*TASK ITEM*
The data that follows should be copied out exactly.

*COLLECTED DATA*
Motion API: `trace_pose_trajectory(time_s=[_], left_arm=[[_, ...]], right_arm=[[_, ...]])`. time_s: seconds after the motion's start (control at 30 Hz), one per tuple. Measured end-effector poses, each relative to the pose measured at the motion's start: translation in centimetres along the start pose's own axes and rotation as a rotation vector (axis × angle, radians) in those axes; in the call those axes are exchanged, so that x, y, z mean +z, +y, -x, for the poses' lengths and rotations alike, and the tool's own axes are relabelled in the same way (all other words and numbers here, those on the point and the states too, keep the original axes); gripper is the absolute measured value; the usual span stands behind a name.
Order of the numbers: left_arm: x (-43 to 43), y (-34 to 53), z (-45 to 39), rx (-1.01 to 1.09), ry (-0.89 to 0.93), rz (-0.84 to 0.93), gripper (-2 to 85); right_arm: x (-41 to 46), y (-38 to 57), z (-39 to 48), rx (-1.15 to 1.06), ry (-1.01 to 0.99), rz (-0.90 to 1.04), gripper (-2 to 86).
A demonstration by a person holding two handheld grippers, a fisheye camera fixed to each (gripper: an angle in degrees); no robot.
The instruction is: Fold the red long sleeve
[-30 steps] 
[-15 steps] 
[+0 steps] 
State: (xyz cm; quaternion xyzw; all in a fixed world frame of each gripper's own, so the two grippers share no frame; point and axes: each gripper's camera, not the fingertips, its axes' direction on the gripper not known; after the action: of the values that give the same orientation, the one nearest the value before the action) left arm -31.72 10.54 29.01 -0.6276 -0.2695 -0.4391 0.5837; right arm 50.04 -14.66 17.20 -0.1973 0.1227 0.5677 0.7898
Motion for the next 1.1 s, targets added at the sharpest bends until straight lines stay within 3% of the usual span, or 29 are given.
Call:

*SOLUTION TO THIS TASK*
Motion API: `trace_pose_trajectory(time_s=[_], left_arm=[[_, ...]], right_arm=[[_, ...]])`. time_s: seconds after the motion's start (control at 30 Hz), one per tuple. Measured end-effector poses, each relative to the pose measured at the motion's start: translation in centimetres along the start pose's own axes and rotation as a rotation vector (axis × angle, radians) in those axes; in the call those axes are exchanged, so that x, y, z mean +z, +y, -x, for the poses' lengths and rotations alike, and the tool's own axes are relabelled in the same way (all other words and numbers here, those on the point and the states too, keep the original axes); gripper is the absolute measured value; the usual span stands behind a name.
Order of the numbers: left_arm: x (-43 to 43), y (-34 to 53), z (-45 to 39), rx (-1.01 to 1.09), ry (-0.89 to 0.93), rz (-0.84 to 0.93), gripper (-2 to 85); right_arm: x (-41 to 46), y (-38 to 57), z (-39 to 48), rx (-1.15 to 1.06), ry (-1.01 to 0.99), rz (-0.90 to 1.04), gripper (-2 to 86).
A demonstration by a person holding two handheld grippers, a fisheye camera fixed to each (gripper: an angle in degrees); no robot.
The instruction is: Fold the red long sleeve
[-30 steps] 
[-15 steps] 
[+0 steps] 
State: (xyz cm; quaternion xyzw; all in a fixed world frame of each gripper's own, so the two grippers share no frame; point and axes: each gripper's camera, not the fingertips, its axes' direction on the gripper not known; after the action: of the values that give the same orientation, the one nearest the value before the action) left arm -31.72 10.54 29.01 -0.6276 -0.2695 -0.4391 0.5837; right arm 50.04 -14.66 17.20 -0.1973 0.1227 0.5677 0.7898
Motion for the next 1.1 s, targets added at the sharpest bends until straight lines stay within 3% of the usual span, or 29 are given.
Call:

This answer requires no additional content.